Oscar Tragedy Averted: Once Makes The Ballot!

Great news this morning from the desk of the Academy Awards bureau of annoying technicalities. “Falling Slowly”, the beautiful song from Once, will remain on the ballots of Oscar voters.

Yesterday we sounded the alarm here, that though “Falling Slowly” was already nominated in the Best Original Song category for this year’s Oscars, it was being scrutinized by the Academy and could be removed from contention over some technicality. Apparently the history of how the song actually made it into the movie is somewhat confusing.

From the comments left by CB Readers on our original story, some of whom claim to have been involved in the production of the film, the problem went a little something like this: “Falling Slowly” was written several years before the movie was actually made. It was never used in anything until the film came along, though it was written with the characters involved in the film in mind. It may have been that time lapse which caused the Academy to scrutinize it so closely, after all the normal mode of operation for a Hollywood movie is you get the movie ready to go first, then you come up with the music for it. In the case of Once, the music may have come first, but that doesn’t mean it wasn’t original music written only for that movie.

Here’s the official statement released by the Academy, as carried by the NY Times:

“The Academy’s music branch executive committee has met and endorsed the validity of “Falling Slowly” as a nominated achievement. The committee relied on written assurances and detailed chronologies provided by songwriter of “Falling Slowly,” the writer-director of “Once” and Fox Searchlight.
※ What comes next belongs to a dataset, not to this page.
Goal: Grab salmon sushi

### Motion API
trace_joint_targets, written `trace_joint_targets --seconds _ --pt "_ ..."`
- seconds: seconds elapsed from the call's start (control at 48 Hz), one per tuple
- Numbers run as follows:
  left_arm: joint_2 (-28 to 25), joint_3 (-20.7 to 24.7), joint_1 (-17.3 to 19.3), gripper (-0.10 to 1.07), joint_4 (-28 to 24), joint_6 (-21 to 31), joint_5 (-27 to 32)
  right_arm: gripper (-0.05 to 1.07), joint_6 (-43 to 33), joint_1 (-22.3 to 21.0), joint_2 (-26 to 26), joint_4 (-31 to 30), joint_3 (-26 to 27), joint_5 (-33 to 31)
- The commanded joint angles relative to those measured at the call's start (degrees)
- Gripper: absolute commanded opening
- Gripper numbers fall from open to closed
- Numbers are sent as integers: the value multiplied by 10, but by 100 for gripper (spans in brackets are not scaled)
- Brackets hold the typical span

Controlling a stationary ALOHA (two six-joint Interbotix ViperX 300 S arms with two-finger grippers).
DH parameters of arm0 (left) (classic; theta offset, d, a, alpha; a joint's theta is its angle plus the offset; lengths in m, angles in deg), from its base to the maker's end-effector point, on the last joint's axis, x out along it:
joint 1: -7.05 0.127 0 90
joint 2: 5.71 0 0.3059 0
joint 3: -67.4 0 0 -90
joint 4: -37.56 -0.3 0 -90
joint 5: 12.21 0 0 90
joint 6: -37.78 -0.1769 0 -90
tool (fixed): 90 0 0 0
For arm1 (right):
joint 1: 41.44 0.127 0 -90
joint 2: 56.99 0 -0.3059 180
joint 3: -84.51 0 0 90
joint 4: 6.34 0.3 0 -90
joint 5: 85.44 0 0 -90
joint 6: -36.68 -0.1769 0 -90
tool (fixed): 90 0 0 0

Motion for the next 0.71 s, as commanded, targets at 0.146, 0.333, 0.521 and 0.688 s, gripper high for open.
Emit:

The genesis of the picture was unusually protracted, but director John Carney and songwriter Glen Hansard were working closely together in 2002 when the project that became ‘Once’ was discussed. ‘Falling Slowly’ began to be composed, but the actual script and financing for the picture was delayed for several years, during which time Mr. Hansard and his collaborator Marketa Irglova played the song in some venues that were deemed inconsequential enough to not change the song’s eligibility.”

Now that we’ve got this solved, it’s on to the Oscars where little Once will have to somehow beat out three songs submitted by the Disney machine for Enchanted, and one submission form August Rush. Once deserves the win, but even if it doesn’t, it’ll be worth watching just to see Glen Hansard and Marketa Irglova on stage performing it.